▶ **Prompt**: Which lines below hold the word "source"? Report each one.

■ ■ ■ ■ ■ ■ ■

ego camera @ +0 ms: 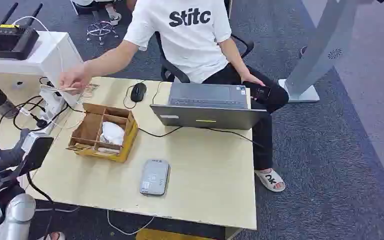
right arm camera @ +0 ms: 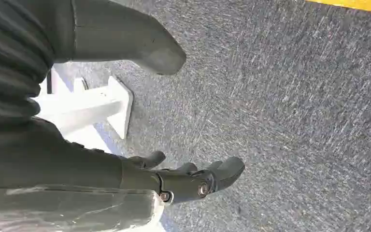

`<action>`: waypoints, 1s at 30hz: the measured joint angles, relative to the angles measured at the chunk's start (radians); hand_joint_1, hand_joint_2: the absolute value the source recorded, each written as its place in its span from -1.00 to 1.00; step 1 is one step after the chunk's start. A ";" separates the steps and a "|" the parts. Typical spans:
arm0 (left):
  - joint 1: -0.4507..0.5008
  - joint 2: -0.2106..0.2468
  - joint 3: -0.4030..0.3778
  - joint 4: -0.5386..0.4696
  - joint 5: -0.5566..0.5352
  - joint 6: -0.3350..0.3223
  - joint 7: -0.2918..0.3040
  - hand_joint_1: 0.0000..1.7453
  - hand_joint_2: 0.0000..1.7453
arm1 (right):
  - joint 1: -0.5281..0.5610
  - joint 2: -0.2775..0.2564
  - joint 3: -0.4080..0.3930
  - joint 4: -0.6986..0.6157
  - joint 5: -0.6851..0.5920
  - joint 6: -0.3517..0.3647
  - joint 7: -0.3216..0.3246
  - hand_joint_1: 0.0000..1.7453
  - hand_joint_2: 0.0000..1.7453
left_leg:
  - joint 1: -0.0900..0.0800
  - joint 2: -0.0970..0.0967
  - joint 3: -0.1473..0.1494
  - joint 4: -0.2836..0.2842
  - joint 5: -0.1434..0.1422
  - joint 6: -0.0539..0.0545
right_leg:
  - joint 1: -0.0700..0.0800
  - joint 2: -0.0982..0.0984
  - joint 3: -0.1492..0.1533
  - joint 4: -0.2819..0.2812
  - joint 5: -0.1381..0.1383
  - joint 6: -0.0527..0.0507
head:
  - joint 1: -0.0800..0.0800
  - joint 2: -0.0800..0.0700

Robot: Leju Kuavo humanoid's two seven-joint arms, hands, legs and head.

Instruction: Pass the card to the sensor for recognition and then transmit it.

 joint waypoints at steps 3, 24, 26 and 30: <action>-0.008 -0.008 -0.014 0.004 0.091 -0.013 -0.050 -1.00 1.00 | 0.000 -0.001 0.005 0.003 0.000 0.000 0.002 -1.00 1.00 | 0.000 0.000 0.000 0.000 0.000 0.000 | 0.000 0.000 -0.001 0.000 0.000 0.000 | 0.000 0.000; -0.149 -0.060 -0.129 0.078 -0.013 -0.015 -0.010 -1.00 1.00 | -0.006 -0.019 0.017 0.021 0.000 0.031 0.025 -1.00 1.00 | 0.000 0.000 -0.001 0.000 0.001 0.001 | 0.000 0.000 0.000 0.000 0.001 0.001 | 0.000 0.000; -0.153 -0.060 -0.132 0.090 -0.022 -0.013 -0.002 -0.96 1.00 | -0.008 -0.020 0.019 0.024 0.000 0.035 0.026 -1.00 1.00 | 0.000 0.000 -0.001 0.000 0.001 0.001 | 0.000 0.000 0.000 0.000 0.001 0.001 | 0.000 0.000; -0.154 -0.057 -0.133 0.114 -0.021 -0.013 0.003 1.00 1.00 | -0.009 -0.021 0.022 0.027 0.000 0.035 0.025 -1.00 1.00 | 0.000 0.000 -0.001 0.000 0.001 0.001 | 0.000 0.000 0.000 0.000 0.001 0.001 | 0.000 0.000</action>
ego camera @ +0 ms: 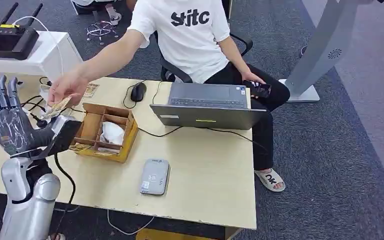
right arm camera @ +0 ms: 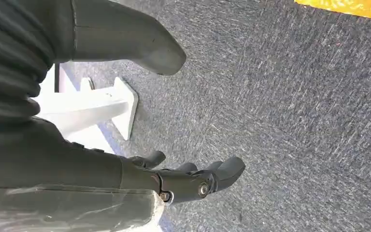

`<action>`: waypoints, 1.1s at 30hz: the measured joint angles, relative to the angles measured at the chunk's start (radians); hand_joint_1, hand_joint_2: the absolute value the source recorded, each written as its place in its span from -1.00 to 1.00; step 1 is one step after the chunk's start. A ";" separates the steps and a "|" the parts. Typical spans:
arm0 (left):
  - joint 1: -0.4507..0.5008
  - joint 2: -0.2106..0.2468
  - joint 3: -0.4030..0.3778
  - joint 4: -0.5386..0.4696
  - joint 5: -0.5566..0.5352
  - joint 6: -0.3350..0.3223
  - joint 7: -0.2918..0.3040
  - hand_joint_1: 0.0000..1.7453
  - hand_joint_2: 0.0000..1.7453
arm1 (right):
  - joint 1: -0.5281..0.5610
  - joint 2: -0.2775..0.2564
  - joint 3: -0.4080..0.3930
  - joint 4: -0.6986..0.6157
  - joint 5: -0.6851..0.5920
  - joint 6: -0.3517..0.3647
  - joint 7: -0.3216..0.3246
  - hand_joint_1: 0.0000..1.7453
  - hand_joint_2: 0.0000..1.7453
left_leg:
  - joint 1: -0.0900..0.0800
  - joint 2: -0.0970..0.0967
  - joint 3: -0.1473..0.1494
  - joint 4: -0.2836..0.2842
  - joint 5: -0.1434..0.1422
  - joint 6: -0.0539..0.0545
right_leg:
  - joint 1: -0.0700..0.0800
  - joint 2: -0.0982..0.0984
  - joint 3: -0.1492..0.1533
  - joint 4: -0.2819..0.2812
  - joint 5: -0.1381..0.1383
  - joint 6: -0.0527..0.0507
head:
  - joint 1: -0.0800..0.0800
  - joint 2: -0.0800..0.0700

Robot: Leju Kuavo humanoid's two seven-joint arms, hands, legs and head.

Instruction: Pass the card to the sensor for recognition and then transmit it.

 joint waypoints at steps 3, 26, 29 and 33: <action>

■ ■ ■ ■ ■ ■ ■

▶ **Task response**:
`<action>`: waypoints, 1s at 30hz: the measured joint angles, relative to the angles measured at the chunk's start (radians); hand_joint_1, hand_joint_2: the absolute value the source recorded, each written as its place in its span from -1.00 to 1.00; step 1 is one step after the chunk's start. A ";" separates the steps and a "|" the parts. Typical spans:
`<action>`: waypoints, 1.1s at 30hz: the measured joint angles, relative to the angles measured at the chunk's start (radians); hand_joint_1, hand_joint_2: the absolute value the source recorded, each written as its place in its span from -1.00 to 1.00; step 1 is one step after the chunk's start. A ";" separates the steps and a "|" the parts. Typical spans:

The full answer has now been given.